白洋縣副縣長龍林芳從車裏下來,快步走到田仕科麵前,假裝熱情地說:“田縣長,誤會了,誤會了!這位大概就是郝副局長吧?我手下人不懂事,冒犯了!”
田仕科對郝剛寶使了一個眼色,郝剛寶收起了槍。
田仕科不冷不熱地說:“龍副縣長出行百姓不寧,既然是誤會,那就各走各的路吧。剛寶,年輕人不要火氣太衝,別動不動就掏槍,這會讓龍副縣長小瞧了你,再說也可能會驚了龍副縣長。咱們走吧。”
郝剛寶瞪著地上漢子說:“要不是縣長說請,我非辦你個擾亂治安的罪不可!”
郝剛寶和田仕科向前走去。
龍林芳氣恨地望著郝剛寶和田仕科的背影,對一手下人吩咐道:“查一查那個郝剛寶的來路!姓田的,老子在白洋縣這麼多年了,能容得你一手遮天?呸!”
齊兆鳴家裏,齊兆鳴、秦梅紅、雯蘭圍在一起說話。
雯蘭激動地說:“爹,師妹,丹麟肯定會來接我的,我這輩子是跟定他了!”
齊兆鳴疼愛地望著雯蘭,說:“雯蘭,爹還是那句話,你的事爹不管,你願意為賀先生受苦遭罪是命中注定的,往後誰也別怨就行。”
雯蘭堅決地說道:“爹,我誰也不會怨的,從跟丹麟好上那天起我就什麼都沒在乎過。”
秦梅紅把雯蘭摟到懷裏,讚歎道:“二師姐的話值金子!”
雯蘭望著秦梅紅說:“還說我呢,你不更是嗎?”
秦梅紅望了一眼齊兆鳴,淡然笑了笑,沒有說話。
齊兆鳴目光落到秦梅紅臉上,用商量的口氣說說:“梅紅,我跟你說件事。”
秦梅紅坐直身子,恭敬地說:“師父,您說吧,我聽著呢。”
齊兆鳴說:“我想明天和雯蘭還有你大爺上天津闖闖去。”
雯蘭眼睛一亮,隨即又擔心地問:“爹,天津能有咱的台口兒嗎?”
齊兆鳴歎了口氣,揣度著說:“難說呀,可總比在家裏下澱打魚強吧。”
秦梅紅不高興地說:“師父,您怎麼不提我,我也應該去!”
齊兆鳴真誠地說:“梅紅,出外唱大鼓太苦了,你就別去了,得有人看家呀。
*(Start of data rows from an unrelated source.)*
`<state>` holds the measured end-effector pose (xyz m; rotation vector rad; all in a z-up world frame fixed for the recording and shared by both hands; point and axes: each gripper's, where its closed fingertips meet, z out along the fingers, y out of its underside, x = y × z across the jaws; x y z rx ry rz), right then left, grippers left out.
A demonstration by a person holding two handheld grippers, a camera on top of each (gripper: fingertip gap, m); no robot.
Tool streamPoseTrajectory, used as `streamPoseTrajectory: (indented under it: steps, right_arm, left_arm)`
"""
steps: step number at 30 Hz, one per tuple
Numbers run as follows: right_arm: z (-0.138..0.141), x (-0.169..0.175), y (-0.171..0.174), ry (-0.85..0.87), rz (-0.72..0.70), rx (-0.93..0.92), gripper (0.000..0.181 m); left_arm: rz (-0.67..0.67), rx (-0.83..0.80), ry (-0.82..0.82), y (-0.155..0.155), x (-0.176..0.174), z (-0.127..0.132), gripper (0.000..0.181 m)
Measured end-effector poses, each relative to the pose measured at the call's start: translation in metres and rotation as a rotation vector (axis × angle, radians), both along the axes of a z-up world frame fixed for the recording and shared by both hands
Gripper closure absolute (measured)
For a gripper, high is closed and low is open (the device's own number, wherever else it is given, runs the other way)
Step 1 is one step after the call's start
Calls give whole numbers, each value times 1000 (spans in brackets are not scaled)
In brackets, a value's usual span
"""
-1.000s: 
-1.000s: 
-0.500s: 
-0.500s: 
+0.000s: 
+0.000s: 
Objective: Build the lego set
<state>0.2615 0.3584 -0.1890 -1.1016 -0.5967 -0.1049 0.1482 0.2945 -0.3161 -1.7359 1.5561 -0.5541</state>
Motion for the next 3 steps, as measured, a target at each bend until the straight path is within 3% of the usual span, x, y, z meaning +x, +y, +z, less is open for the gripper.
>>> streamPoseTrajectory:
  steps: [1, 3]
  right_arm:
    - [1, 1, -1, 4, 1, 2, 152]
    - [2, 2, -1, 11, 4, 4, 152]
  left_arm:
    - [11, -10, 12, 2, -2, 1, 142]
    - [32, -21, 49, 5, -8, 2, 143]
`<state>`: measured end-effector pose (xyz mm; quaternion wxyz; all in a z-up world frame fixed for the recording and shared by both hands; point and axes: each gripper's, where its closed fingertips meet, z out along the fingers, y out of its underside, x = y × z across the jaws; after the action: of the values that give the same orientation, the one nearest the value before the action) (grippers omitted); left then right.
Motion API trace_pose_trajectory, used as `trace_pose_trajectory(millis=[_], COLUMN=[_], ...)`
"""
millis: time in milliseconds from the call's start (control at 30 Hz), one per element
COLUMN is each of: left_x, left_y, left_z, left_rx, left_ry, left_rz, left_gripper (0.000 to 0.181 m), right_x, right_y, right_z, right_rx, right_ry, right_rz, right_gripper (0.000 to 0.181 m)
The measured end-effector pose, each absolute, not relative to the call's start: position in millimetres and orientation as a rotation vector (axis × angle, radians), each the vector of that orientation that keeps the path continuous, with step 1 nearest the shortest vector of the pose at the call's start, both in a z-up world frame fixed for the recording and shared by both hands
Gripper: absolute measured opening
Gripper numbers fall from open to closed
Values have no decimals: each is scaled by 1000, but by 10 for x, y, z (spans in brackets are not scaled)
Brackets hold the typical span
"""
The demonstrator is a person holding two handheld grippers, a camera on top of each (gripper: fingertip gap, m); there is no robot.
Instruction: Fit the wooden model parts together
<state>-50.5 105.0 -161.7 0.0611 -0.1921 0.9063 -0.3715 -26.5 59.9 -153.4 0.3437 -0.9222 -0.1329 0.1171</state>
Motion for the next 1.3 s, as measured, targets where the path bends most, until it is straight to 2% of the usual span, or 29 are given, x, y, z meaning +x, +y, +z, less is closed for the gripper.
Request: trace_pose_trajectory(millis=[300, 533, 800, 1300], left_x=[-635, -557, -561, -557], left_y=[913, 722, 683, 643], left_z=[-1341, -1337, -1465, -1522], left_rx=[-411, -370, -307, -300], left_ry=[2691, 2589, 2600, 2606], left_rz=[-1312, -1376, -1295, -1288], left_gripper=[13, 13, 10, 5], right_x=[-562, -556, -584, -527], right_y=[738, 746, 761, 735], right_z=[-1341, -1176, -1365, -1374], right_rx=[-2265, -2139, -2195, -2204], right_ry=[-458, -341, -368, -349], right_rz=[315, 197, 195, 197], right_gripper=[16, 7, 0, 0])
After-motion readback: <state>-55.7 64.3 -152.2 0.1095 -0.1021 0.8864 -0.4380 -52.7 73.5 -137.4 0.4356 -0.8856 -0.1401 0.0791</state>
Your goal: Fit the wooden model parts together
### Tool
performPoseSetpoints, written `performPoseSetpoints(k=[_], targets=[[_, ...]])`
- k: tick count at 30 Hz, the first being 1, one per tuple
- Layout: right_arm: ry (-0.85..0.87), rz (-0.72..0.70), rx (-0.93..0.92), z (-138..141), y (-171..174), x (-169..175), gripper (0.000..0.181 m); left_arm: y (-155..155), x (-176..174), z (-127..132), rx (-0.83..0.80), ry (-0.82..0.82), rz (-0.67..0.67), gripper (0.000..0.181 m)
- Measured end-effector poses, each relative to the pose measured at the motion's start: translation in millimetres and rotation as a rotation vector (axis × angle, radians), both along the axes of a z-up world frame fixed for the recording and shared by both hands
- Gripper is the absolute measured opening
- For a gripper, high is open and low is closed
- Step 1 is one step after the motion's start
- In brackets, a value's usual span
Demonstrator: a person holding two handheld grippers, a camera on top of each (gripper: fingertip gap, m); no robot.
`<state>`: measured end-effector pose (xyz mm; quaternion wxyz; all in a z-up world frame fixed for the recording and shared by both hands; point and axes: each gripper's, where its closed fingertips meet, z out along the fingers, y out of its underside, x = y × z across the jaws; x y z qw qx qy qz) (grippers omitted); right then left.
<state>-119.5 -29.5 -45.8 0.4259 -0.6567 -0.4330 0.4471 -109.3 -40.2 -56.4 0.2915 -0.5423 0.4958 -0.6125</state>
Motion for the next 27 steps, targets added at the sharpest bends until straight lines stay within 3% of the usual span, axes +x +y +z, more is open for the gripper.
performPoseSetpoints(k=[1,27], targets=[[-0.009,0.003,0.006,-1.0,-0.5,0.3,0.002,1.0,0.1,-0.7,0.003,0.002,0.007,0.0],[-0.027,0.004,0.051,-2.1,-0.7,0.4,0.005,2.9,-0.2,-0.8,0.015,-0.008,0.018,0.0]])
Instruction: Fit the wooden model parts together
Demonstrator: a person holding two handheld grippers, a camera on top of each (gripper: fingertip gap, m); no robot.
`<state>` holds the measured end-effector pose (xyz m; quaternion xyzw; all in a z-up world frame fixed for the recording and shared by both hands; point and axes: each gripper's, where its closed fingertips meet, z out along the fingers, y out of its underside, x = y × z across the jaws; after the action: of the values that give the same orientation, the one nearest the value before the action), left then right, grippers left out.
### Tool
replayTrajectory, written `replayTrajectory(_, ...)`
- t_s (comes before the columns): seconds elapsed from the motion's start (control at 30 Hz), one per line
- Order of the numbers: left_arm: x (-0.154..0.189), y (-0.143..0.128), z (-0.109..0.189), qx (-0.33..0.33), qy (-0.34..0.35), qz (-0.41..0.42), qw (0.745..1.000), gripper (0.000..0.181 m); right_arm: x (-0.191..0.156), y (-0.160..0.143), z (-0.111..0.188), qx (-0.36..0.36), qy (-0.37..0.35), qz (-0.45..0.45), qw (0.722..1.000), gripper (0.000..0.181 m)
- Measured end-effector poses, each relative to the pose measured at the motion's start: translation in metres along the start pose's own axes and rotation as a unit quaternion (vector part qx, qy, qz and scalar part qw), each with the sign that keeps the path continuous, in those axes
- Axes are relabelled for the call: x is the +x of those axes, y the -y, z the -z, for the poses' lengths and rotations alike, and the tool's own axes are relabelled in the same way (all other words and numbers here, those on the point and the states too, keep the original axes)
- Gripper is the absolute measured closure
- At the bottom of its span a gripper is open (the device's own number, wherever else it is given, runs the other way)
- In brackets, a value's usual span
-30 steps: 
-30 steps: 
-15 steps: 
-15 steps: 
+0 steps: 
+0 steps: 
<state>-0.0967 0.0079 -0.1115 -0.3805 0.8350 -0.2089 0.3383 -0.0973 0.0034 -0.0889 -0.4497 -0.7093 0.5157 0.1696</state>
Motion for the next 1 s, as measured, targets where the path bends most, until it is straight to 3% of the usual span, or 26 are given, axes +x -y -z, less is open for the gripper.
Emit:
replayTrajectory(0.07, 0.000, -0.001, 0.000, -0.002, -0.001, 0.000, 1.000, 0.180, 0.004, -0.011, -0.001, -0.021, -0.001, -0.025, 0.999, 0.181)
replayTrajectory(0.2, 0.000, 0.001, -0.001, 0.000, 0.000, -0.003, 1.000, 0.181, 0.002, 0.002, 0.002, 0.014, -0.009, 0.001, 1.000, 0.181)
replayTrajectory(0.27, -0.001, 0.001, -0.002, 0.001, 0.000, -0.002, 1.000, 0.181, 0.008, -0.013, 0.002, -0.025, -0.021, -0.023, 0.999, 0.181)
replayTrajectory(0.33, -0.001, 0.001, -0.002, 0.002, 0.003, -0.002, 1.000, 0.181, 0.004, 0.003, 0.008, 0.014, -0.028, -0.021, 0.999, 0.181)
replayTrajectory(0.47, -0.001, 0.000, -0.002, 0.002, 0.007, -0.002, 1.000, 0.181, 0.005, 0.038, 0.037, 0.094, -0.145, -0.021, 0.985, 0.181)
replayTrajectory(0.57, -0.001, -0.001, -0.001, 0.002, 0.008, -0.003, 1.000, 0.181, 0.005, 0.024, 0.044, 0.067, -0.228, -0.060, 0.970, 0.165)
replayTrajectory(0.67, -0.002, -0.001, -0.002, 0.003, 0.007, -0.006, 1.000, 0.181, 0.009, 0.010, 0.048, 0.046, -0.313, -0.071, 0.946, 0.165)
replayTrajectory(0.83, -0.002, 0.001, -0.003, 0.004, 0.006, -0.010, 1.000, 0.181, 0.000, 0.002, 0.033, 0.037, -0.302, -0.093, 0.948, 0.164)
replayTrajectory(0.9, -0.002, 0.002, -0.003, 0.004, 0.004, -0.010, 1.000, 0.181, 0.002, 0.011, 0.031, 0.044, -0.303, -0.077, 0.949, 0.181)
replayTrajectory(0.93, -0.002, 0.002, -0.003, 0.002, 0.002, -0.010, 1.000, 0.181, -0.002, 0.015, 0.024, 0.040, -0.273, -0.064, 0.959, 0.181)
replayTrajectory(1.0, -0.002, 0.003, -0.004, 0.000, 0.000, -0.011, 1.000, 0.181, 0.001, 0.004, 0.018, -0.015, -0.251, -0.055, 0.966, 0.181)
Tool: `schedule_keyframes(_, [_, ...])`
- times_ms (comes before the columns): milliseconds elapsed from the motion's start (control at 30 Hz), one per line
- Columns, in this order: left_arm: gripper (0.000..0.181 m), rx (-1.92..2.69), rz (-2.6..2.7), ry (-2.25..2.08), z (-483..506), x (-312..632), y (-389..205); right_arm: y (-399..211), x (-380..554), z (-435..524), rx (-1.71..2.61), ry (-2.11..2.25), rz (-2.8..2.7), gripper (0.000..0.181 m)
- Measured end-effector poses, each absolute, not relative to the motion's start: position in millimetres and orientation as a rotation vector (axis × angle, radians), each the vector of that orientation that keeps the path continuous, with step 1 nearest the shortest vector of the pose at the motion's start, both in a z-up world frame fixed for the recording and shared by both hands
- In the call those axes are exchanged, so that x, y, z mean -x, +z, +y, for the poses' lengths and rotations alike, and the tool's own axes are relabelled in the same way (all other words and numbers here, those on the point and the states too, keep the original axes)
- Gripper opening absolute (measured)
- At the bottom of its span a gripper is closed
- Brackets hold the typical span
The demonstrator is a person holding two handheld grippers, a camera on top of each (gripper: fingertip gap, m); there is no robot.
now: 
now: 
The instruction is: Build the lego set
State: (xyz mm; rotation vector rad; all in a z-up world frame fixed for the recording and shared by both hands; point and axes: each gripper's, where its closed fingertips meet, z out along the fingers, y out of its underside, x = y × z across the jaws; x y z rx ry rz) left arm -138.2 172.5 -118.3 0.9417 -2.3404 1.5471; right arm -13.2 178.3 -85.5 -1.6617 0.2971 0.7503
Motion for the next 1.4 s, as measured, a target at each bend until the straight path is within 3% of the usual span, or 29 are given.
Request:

我們這次出門兒少說一兩個月多說三四個月,家裏不能沒人哪!”
秦梅紅急切地說:“師父,咱早就說好再不分開了,我不離開你們,你們走哪兒我也去哪兒!”
雯蘭央求道:“爹,讓師妹去吧,我也離不開她!”
齊兆鳴再次望著秦梅紅,柔聲說道:“梅紅,我這次闖天津可不光是為了唱大鼓,我要掙錢,娶你,不能再委屈你了。”
秦梅紅望著齊兆鳴,想說什麼,眼珠轉了轉,沒有說話。
齊兆鳴語氣堅定地說:“我在心裏對老天爺發誓了,趕過年春天不把你娶過來,我就白做一場男人!”
秦梅紅低下頭,眼裏湧出了淚花,拉住雯蘭,顫聲說道:“二師姐,咱……收拾東西吧……”
齊兆鳴走了出去,雯蘭和秦梅紅打開箱櫃收拾東西。
雯蘭羞赧地說:“師妹,要是丹麟來接我你可得……”
秦梅紅故意沉下臉,說:“他要是來呀,我一不給他吃二不給他穿,晚上讓他在雪地裏睡,把他熬瘦瘦的,反正我不心疼!”
雯蘭含淚笑著捂住了秦梅紅的嘴……
白洋縣警察局副局長辦公室裏,郝剛寶坐在辦公桌後凝神思忖著什麼,一個警察敲門進來:“報告副局長,高萬生又在街上搭台了,我們怎麼處置他們?”
郝剛寶靈機一動地說:“你去請示王局長吧,他說怎麼辦你們就怎麼辦。”
警察說道:“王局長和高萬生有交情,他肯定不會擋高萬生的。”
郝剛寶笑起來,說:“是嗎?那他們就是把台子搭到我辦公室裏來你們也別管了,咱不能讓王局長麵子上過不去。懂嗎?”
警察由衷地說:“郝局長,您真會辦事!”
警察轉身出去了,郝剛寶笑容頓失,氣憤地自言自語道:“姓高的,老子讓你先得意幾天!”